● **EXERCISE REQUIREMENTS**
Both the line below containing "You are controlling" and the line containing "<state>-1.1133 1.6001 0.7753", along with every line between them, should be repeated exactly; no other line belongs in the answer.
====== EXERCISE DATA
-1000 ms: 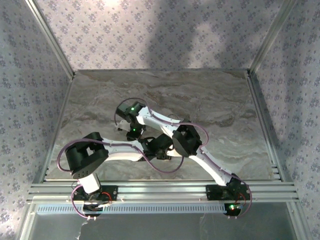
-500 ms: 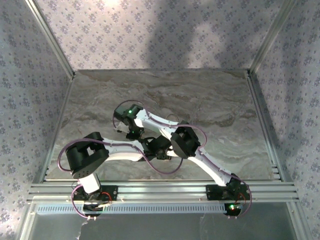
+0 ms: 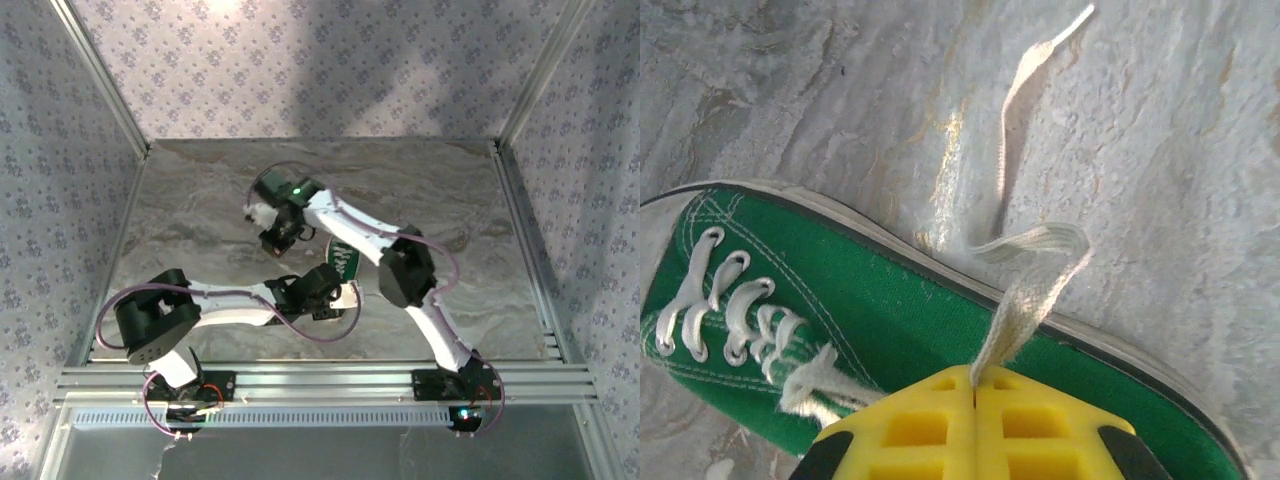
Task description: Tie the shoes
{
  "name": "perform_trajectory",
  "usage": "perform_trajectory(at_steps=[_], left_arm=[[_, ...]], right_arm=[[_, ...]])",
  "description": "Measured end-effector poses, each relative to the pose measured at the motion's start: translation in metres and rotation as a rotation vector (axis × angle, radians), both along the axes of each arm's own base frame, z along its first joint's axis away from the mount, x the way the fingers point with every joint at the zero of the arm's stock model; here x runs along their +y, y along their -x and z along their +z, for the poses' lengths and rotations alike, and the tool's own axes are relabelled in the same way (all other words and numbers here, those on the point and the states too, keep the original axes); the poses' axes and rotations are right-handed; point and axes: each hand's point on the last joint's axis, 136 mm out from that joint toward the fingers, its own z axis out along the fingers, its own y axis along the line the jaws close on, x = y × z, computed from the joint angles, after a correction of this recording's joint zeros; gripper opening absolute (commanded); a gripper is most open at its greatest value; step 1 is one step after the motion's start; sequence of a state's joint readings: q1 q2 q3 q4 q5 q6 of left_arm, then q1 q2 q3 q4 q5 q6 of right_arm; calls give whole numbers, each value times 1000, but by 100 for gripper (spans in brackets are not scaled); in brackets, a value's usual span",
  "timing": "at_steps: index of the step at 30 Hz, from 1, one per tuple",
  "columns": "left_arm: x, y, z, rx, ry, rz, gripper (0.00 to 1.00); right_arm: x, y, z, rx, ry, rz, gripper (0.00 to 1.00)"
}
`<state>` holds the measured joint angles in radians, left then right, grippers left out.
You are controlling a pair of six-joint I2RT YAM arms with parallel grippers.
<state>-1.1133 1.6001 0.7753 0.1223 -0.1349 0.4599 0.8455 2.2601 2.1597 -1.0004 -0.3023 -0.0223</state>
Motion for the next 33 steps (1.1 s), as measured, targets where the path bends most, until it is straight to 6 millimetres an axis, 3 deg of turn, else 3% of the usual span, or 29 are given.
perform_trajectory(at_steps=[2, 5, 12, 15, 22, 29, 33], left_arm=[[2, 1, 6, 41, 60, 28, 0], [5, -1, 15, 101, 148, 77, 0], [8, -11, 39, 238, 349, 191, 0], [11, -19, 46, 301, 416, 244, 0], [20, -33, 47, 426, 498, 350, 0], [19, -32, 48, 519, 540, 393, 0], [19, -35, 48, 565, 562, 424, 0]], right_arm=[[-21, -20, 22, -13, -50, -122, 0], [-49, -40, 30, -21, -81, -270, 0], [-121, -53, 8, 21, -93, -595, 0], [-145, -53, 10, 3, -120, -697, 0], [-180, -34, 35, -90, -252, -833, 0], [-211, 4, 20, -151, -292, -898, 0], [-222, 27, 21, -238, -306, -897, 0]])
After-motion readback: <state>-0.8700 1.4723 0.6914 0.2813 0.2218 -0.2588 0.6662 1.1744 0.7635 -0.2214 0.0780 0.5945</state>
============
● **SOLUTION**
You are controlling a pair of six-joint I2RT YAM arms with parallel grippers.
<state>-1.1133 1.6001 0.7753 0.1223 -0.1349 0.4599 0.8455 2.2601 2.1597 -1.0004 -0.3023 -0.0223</state>

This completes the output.